Ci può indicare tre profili di professionisti/e attivisti/e che sono una fonte di ispirazione e/o un punto di riferimento valoriale e culturale per lei?

Li Edelkoort, forse la trend forecaster più visionaria mai esistita. Céline Seeman, founder di The Slow Factory, una no profit che opera nell’intersezione tra ambientalismo e giustizia sociale. Alden Wicker, di cui apprezzo molto il lavoro di giornalismo investigativo sull’impatto della moda.

Nei prossimi cinque o dieci anni, quali traguardi spera vengano raggiunti nell’ambito della moda sostenibile?

Possono sembrare tanti anni, in realtà sappiamo essere un periodo decisamente breve per permetterci di assistere a radicali cambi di scenario in un settore così complesso e articolato come quello della moda.
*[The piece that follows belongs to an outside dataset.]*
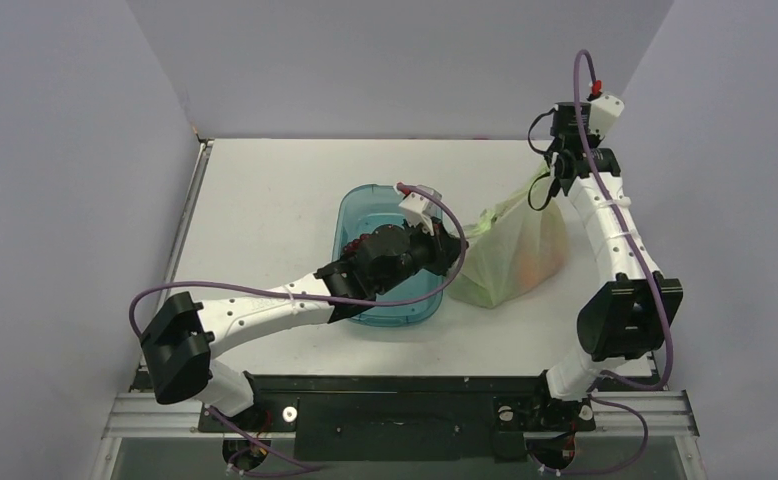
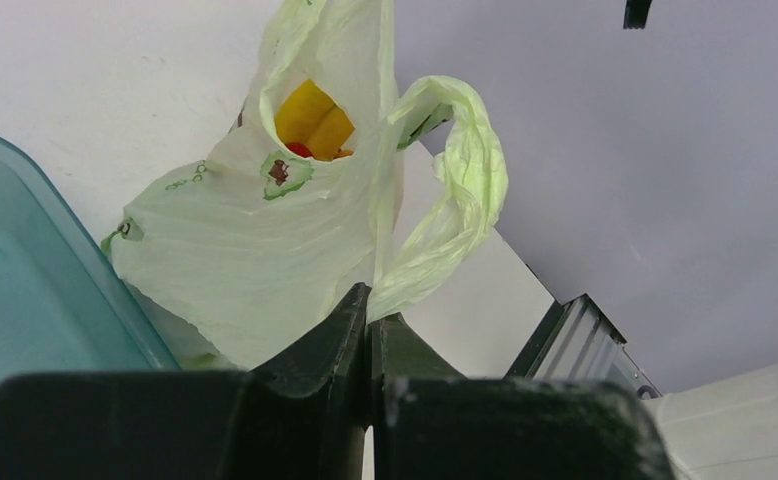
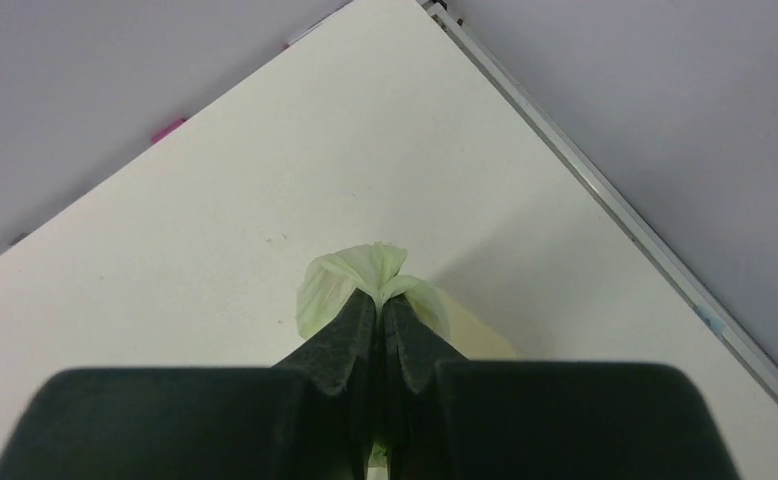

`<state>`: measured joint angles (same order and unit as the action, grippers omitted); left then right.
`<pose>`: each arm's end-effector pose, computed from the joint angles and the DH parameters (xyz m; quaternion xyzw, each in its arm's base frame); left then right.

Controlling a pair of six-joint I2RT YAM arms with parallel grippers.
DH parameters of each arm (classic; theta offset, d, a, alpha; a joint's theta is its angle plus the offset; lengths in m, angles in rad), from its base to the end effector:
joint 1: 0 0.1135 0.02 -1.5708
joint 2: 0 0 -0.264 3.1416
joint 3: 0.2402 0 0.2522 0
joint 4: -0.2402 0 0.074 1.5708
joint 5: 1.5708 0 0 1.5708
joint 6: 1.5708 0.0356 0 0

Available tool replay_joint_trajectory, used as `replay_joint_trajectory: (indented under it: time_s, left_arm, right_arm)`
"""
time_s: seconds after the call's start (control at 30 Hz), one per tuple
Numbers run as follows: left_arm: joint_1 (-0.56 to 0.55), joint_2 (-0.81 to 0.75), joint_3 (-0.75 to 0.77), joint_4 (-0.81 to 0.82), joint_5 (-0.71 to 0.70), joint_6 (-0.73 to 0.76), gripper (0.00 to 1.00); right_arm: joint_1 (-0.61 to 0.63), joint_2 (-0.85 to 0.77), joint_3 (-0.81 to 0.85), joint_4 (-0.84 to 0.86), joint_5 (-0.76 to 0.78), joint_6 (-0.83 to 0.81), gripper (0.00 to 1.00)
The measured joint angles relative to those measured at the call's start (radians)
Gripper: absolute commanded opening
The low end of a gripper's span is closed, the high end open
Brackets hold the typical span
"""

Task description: Take the fake fruits out of the plastic bag

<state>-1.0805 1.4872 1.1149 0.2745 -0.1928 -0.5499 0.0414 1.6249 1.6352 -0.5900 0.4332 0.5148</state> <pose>0.1738 -0.3112 0.3327 0.1310 0.7285 -0.4377 0.5104 0.3679 0.0003 0.3814 0.3008 0.8112 -0.0543 0.4985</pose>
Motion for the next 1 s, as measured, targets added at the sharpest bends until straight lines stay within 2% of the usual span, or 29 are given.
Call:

Personalmente spero che venga affrontato in maniera più decisa quello che è obiettivamente il principale problema del settore, ovvero la sovrapproduzione. Gli ultimi anni hanno portato al passaggio da fast fashion a ultra fast fashion, ed è fondamentale trovare il modo per porre un freno a tutto questo. In secondo luogo, credo fermamente che il consumatore debba essere più tutelato, creando l’opportunità di fare scelte più informate senza dover perdersi nella miriade di informazioni, spesso di difficile accesso.